Dans cette étude, sera abordée uniquement la copropriété inorganisée, celle pour laquelle les co-propriétaires n'ont pas prévu d'aménagement particulier, ni de conventions dérogatoires à la loi du 3 janvier 1967, en ses dispositions supplétives. L'analyse de la co-propriété aménagée, ou conventionnelle, nécessite l'analyse détaillée des besoins spécifiques de chacun des copropriétaires. Un contrat type sera proposé à l'issue de cette analyse (Contrat Copropriété).

I : Champs d'Application

La copropriété peut être appliquée à tout navire, quel qu'en soit le tonnage et l'affectation, commerciale, de pêche ou de plaisance. Toutefois, seuls les navires Francisés, (ou inscripts au fichier des Douanes) sont régis par les dispositions spécifiques de la copropriété de navire. Les petites embarcations dont la Francisation n'est pas obligatoire, ou qui en sont exemptées ne peuvent donc se voir appliquer ce régime, et sont soumises aux dispositions du Code Civil relatives à l'Indivision, régime plus rigide et lourd à gérer, ou à la constitution d'une association ou société.

L'association : une solution simpliste et dangereuse:

Dangereuse pour le fonctionnement et le financement du navire, car il n'est pas possible d'imposer un versement de fonds.

Dangereuse pour la gestion, car en cas de désaccord, il n'est pas possible de "liquider l'association" et de partager le profit entre ses membres.

Simpliste, parce que les formalités de constitution d'une association sont réduites au minimum.

L'indivision : une solution à proscrire.

Le droit civil y est tellement hostile qu'il impose l'unanimité pour la prise des décisions.
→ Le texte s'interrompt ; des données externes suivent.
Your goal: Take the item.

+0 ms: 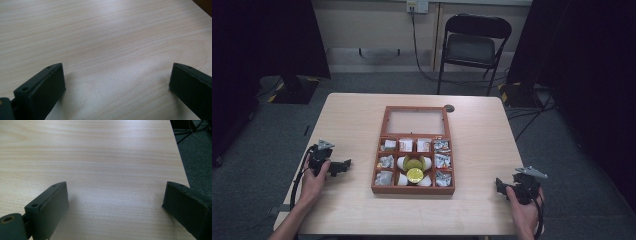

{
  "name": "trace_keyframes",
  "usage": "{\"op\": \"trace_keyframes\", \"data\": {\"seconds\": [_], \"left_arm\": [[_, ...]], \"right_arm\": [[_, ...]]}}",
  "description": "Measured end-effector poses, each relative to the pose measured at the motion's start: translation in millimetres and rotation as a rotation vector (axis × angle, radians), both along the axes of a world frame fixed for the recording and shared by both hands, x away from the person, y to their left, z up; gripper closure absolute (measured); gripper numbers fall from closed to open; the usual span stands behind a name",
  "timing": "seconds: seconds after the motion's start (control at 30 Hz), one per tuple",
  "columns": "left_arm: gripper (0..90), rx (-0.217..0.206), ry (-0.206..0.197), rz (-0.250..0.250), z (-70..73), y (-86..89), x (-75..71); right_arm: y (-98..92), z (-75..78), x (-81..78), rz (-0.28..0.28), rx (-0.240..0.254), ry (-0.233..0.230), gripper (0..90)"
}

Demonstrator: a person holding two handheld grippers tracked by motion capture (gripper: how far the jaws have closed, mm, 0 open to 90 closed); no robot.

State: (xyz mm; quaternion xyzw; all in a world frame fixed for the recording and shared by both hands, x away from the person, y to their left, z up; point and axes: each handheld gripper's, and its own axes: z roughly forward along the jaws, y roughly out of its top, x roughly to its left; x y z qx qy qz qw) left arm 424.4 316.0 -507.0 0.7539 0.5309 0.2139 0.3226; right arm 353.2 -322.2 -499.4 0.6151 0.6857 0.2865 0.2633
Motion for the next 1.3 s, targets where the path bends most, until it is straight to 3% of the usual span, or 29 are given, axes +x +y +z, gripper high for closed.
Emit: {"op": "trace_keyframes", "data": {"seconds": [0.23,0.27,0.33,0.5,0.67,0.83,1.0,1.1,1.3], "left_arm": [[0.0,0.0,0.0,0.0,0.0,0.0,0.0],[0.0,0.0,0.002,-0.001,0.2,0.1,-0.1],[0.0,0.0,0.001,-0.001,0.1,0.1,0.0],[0.0,0.0,0.001,-0.001,0.1,0.1,0.0],[0.0,0.0,0.0,0.0,0.0,0.0,0.0],[0.0,0.0,0.001,-0.001,0.1,0.1,0.0],[0.0,0.001,0.001,0.0,0.1,0.0,0.0],[0.0,0.001,0.001,0.0,0.2,0.1,0.0],[0.0,0.0,0.0,0.001,0.0,-0.1,0.0]], "right_arm": [[0.8,0.0,-0.4,-0.011,0.001,-0.002,5.8],[1.1,0.2,-0.6,-0.013,0.002,-0.002,7.1],[1.3,2.6,-1.9,-0.009,0.007,-0.006,18.3],[0.2,6.3,-2.2,0.018,0.042,0.009,18.9],[3.1,8.8,-2.9,0.035,0.04,0.007,23.7],[10.2,15.1,-3.2,0.061,0.035,-0.025,27.9],[15.9,19.9,-4.5,0.091,0.064,-0.045,31.3],[18.8,23.8,-2.5,0.103,0.049,-0.06,32.6],[25.2,31.1,-2.8,0.146,0.078,-0.076,35.6]]}}
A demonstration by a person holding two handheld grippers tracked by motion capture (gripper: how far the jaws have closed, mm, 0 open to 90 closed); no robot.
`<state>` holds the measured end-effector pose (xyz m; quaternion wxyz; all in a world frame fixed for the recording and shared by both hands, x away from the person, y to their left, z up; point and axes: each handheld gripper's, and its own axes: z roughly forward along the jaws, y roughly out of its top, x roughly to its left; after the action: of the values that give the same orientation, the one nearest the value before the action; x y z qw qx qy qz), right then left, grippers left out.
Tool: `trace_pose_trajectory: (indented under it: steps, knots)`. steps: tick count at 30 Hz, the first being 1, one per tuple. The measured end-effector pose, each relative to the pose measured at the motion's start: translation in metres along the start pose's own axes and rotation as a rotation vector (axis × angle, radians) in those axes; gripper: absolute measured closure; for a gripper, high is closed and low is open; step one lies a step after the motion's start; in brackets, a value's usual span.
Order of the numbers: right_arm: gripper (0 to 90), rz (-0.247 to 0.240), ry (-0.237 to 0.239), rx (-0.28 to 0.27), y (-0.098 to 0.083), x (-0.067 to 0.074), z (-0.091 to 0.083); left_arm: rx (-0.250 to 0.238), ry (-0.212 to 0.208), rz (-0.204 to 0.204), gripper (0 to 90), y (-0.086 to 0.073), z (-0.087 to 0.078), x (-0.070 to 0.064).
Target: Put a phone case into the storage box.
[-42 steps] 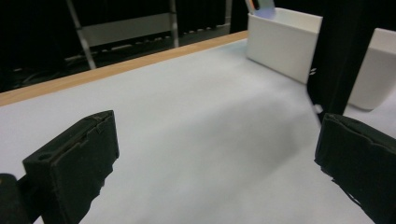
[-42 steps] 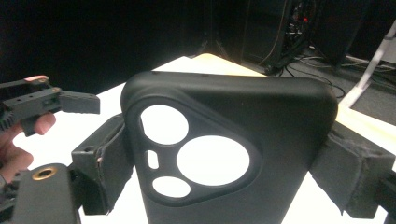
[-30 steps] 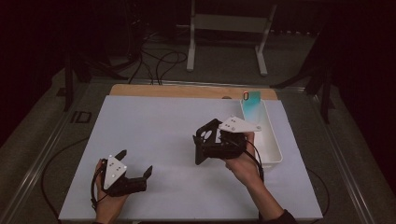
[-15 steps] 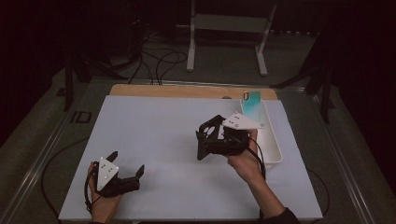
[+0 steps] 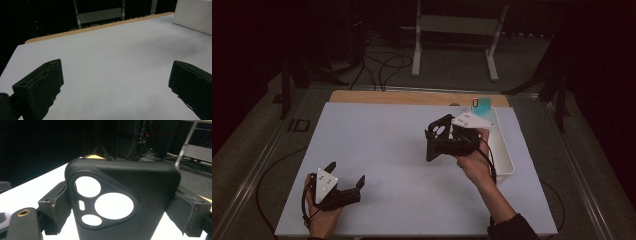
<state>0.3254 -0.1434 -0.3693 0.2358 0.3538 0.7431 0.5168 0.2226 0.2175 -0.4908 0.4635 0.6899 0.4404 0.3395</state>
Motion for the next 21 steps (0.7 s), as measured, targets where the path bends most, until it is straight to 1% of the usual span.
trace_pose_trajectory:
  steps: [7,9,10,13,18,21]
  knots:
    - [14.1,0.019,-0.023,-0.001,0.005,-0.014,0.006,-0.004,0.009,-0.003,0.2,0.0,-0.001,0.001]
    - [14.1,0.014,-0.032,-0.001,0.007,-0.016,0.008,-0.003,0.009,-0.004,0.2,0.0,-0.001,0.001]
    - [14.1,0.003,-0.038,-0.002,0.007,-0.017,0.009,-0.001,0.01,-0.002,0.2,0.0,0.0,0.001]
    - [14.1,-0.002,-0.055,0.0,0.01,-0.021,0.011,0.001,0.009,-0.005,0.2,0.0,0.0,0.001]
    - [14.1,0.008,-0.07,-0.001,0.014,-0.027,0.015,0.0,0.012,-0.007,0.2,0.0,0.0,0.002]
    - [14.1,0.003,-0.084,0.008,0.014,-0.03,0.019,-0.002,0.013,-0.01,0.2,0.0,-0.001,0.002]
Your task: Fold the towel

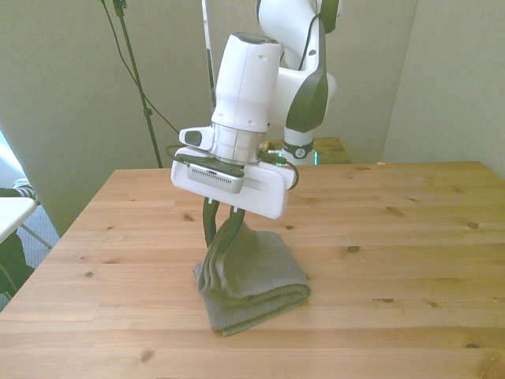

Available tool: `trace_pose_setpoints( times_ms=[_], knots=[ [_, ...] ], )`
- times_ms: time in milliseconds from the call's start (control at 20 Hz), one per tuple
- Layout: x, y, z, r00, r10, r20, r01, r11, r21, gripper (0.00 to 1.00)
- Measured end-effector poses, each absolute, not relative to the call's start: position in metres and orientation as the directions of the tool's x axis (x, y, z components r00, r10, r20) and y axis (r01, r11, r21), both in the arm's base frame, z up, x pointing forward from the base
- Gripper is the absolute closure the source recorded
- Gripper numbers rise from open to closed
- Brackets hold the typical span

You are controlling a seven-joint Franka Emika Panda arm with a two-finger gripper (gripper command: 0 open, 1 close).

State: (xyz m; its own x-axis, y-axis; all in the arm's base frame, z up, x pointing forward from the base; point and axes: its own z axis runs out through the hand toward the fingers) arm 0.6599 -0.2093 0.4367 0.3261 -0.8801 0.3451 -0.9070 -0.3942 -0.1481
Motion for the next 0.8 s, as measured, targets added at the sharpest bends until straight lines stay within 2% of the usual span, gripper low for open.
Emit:
trace_pose_setpoints(
  times_ms=[200,350,550,800],
  knots=[
    [0.659,-0.206,0.439,0.33,-0.883,0.334,-0.904,-0.398,-0.158,0.0],
    [0.65,-0.194,0.453,0.363,-0.885,0.292,-0.885,-0.426,-0.19,0.0],
    [0.605,-0.176,0.479,0.416,-0.877,0.239,-0.868,-0.462,-0.184,0.0],
    [0.531,-0.127,0.491,0.511,-0.847,0.148,-0.824,-0.532,-0.194,0.0]
  ],
)
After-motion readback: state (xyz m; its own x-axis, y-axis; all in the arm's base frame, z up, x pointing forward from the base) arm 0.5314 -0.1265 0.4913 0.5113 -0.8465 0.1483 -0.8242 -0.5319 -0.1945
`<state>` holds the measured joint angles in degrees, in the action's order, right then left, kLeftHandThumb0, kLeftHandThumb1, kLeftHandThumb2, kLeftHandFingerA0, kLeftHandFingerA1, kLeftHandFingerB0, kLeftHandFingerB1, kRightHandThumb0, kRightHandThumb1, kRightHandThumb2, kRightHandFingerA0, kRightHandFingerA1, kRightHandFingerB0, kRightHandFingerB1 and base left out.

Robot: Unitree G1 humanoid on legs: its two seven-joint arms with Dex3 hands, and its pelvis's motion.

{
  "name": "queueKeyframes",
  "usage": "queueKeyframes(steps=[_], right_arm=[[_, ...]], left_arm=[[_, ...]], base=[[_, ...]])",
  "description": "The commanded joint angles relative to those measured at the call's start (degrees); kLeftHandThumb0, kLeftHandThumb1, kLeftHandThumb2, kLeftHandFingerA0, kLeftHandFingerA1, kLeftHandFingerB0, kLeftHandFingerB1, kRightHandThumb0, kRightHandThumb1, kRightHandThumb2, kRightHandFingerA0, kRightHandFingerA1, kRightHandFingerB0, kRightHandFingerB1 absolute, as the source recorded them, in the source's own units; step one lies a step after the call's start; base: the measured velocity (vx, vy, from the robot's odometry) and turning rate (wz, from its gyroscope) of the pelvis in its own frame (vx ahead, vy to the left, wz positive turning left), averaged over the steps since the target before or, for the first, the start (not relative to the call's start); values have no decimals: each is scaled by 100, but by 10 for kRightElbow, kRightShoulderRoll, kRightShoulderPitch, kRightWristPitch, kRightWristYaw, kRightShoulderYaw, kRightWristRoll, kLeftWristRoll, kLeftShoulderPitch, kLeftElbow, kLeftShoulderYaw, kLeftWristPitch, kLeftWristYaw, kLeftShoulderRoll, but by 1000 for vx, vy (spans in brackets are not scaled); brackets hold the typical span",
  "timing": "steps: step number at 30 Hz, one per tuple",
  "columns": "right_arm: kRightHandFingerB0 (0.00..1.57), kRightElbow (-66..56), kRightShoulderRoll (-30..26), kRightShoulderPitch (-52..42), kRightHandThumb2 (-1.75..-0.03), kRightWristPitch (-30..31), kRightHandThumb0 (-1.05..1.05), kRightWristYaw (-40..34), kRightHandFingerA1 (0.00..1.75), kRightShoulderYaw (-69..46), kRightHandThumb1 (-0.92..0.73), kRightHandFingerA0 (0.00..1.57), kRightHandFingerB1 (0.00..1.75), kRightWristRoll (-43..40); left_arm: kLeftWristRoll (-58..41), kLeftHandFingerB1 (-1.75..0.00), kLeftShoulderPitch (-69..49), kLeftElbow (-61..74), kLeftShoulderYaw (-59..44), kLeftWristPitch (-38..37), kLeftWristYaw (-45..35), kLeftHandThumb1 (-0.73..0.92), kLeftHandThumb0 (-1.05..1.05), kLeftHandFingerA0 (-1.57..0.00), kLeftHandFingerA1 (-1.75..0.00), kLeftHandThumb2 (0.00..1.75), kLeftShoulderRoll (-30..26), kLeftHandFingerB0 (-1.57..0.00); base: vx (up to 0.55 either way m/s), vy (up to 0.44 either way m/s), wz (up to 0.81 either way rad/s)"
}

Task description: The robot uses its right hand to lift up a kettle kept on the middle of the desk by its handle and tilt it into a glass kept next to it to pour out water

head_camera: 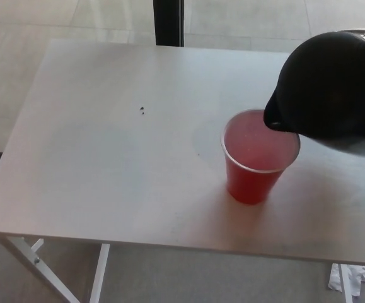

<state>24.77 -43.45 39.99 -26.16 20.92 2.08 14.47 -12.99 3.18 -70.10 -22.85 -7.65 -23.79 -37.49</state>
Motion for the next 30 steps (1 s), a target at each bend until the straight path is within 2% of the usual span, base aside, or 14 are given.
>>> queueKeyframes(steps=[1,2,4,7,10,15,16,17,19,20,21,26,27,30], right_arm=[[71,-3,-22,32,-74,-48,-22,17,174,-7,-74,84,159,-6],[70,-1,-21,34,-71,-49,-22,19,175,-8,-75,83,158,-8],[69,1,-21,36,-80,-50,-21,26,175,-10,-70,83,163,-14],[66,6,-21,42,-89,-54,-21,28,175,-12,-67,85,168,-11],[66,3,-19,47,-92,-51,-20,35,175,-11,-67,86,169,-12],[64,-6,-16,61,-87,-33,-20,43,175,7,-65,84,165,17],[64,-2,-13,63,-86,-31,-21,41,175,10,-66,83,163,22],[62,-3,-12,63,-88,-29,-19,38,175,11,-63,83,164,26],[64,-6,-11,60,-90,-24,-17,26,175,11,-62,84,162,34],[68,2,-10,64,-81,-25,-20,12,175,13,-66,83,150,48],[78,12,-8,66,-79,-23,-16,-7,170,12,-67,87,110,60],[76,0,-5,70,-115,31,-11,-24,175,0,-53,91,166,78],[77,-2,-5,70,-116,35,-12,-27,175,-1,-52,91,165,82],[86,-16,-8,65,-95,94,-14,-37,163,2,-55,92,115,116]], left_arm=[[-1,-50,4,0,-5,9,-1,89,-81,-47,-56,67,-16,-32],[-4,-59,7,-4,-9,11,-1,71,-83,-44,-64,109,-16,-31],[1,-53,8,-4,-8,11,-3,89,-84,-48,-59,66,-17,-33],[9,-57,6,-5,-2,2,0,70,-80,-43,-64,111,-18,-27],[6,-53,6,-5,-5,4,-1,90,-84,-48,-58,66,-18,-33],[5,-53,1,-5,-7,4,0,89,-85,-48,-57,66,-18,-34],[5,-59,-1,-3,-7,4,-2,71,-83,-43,-63,110,-18,-30],[5,-51,-3,-2,-7,3,-3,90,-85,-47,-56,66,-17,-32],[2,-51,-4,-3,-10,6,-7,90,-84,-46,-56,67,-15,-31],[3,-59,-4,-2,-9,5,-5,72,-84,-44,-63,110,-15,-30],[4,-50,-2,-3,-8,5,1,90,-83,-50,-55,66,-14,-35],[2,-51,2,-4,-11,6,-1,89,-84,-50,-55,66,-18,-35],[3,-59,1,-2,-10,6,-2,72,-82,-44,-63,110,-18,-31],[3,-59,1,-4,-11,7,-4,70,-81,-45,-64,110,-18,-31]], base=[[0,0,0],[0,0,0],[0,0,0],[0,0,0],[0,0,0],[0,0,0],[0,0,0],[0,0,0],[0,0,0],[0,0,0],[0,0,0],[0,0,0],[0,0,0],[0,0,0]])
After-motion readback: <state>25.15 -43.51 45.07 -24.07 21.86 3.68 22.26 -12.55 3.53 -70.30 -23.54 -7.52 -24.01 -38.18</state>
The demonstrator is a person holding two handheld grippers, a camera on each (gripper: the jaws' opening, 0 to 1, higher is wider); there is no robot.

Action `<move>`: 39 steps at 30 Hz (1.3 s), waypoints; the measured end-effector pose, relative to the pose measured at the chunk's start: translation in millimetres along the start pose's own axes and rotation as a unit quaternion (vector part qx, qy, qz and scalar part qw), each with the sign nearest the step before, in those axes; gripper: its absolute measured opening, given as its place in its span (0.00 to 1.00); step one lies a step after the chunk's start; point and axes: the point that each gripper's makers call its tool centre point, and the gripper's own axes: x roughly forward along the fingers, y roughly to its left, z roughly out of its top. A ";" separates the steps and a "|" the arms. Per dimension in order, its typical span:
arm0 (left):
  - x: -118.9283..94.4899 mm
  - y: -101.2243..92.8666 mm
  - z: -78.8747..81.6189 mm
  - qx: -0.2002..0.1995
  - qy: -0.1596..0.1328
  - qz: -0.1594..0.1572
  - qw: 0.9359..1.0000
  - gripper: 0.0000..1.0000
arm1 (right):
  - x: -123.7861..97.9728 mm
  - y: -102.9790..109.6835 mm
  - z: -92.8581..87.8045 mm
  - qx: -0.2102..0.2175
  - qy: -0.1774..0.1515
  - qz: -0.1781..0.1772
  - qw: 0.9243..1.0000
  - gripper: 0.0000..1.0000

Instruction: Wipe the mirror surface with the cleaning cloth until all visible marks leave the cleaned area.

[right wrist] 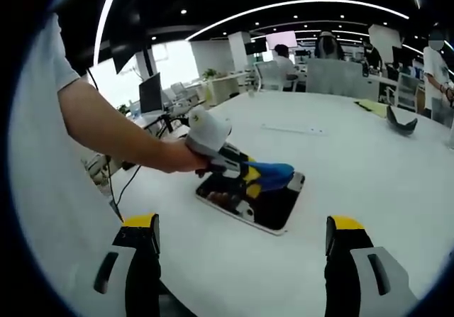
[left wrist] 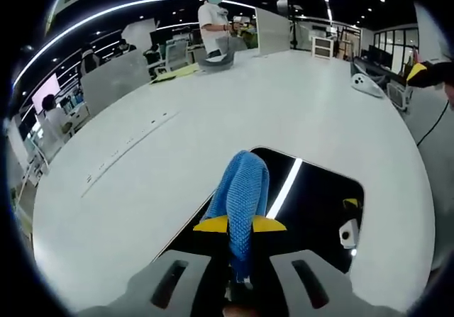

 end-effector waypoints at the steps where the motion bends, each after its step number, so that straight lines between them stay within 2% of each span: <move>1: 0.5 -0.6 0.5 0.000 0.000 -0.001 1.000 0.06 | -0.3 -0.3 -0.1 0.000 0.000 -0.001 1.000 0.97; 39: 19.0 -26.3 20.1 0.027 0.000 -0.031 0.999 0.06 | -10.0 -9.5 -3.8 0.010 -0.002 -0.014 1.000 0.97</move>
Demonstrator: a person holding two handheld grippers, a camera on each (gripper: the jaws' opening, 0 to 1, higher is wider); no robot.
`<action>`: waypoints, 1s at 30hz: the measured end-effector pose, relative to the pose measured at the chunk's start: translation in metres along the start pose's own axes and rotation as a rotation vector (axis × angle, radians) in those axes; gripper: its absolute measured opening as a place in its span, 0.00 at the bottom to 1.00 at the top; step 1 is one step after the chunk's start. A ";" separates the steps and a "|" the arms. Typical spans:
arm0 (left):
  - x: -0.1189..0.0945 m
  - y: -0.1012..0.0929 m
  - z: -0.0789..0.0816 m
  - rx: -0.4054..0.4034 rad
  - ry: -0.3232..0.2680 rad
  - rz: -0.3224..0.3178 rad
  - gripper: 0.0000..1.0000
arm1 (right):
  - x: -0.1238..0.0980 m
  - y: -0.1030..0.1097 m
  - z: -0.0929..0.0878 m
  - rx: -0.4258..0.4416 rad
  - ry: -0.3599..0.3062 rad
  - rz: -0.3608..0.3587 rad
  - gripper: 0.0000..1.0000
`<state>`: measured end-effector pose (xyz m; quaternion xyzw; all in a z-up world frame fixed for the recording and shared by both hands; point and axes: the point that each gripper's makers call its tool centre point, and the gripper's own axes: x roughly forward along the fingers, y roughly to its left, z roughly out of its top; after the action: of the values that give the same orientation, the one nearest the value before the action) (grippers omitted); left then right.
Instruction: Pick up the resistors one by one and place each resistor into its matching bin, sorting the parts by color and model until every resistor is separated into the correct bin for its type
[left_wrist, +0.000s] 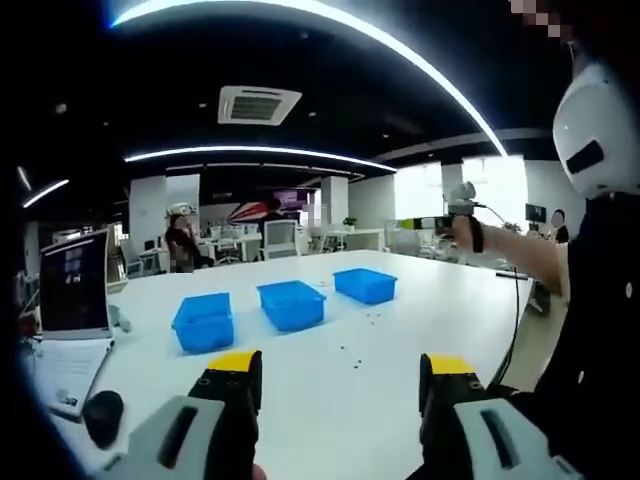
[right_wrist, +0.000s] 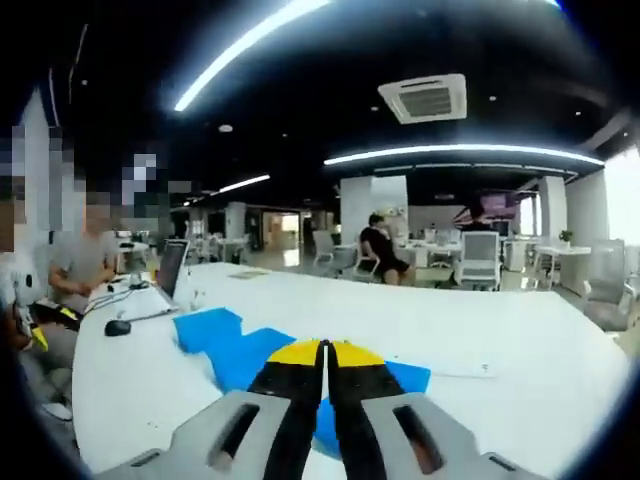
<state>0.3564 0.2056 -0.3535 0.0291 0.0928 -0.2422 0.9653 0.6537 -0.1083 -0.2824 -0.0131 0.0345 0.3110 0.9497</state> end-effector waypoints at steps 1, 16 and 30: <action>-0.001 0.000 0.001 0.001 -0.003 0.001 0.65 | 0.007 -0.005 -0.003 -0.003 0.016 -0.019 0.05; -0.006 0.005 -0.004 -0.017 -0.016 0.006 0.65 | 0.068 -0.008 -0.020 -0.139 0.143 -0.041 0.06; -0.003 0.005 -0.004 -0.018 -0.005 0.002 0.65 | 0.030 0.029 -0.016 -0.168 0.109 0.015 0.20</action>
<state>0.3553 0.2122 -0.3567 0.0198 0.0923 -0.2406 0.9660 0.6600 -0.0677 -0.3007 -0.1093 0.0599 0.3189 0.9396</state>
D'autre part, chaque co-indivisaire peut sortir à tout instant de l'indivision, et en exiger son partage (autrement dit, la vente et le partage du produit de la vente!)

La Société: Une idée à suivre:

La Société est un moyen alternatif à la Copropriété, mais dépend du type de société et de l'activité adoptée: De toute évidence, pour un navire commercial ou de pêche, la société commerciale est une solution logique, qui permet tous les montages financiers possibles. Mais une société commerciale n'est pas adaptée à la Plaisance.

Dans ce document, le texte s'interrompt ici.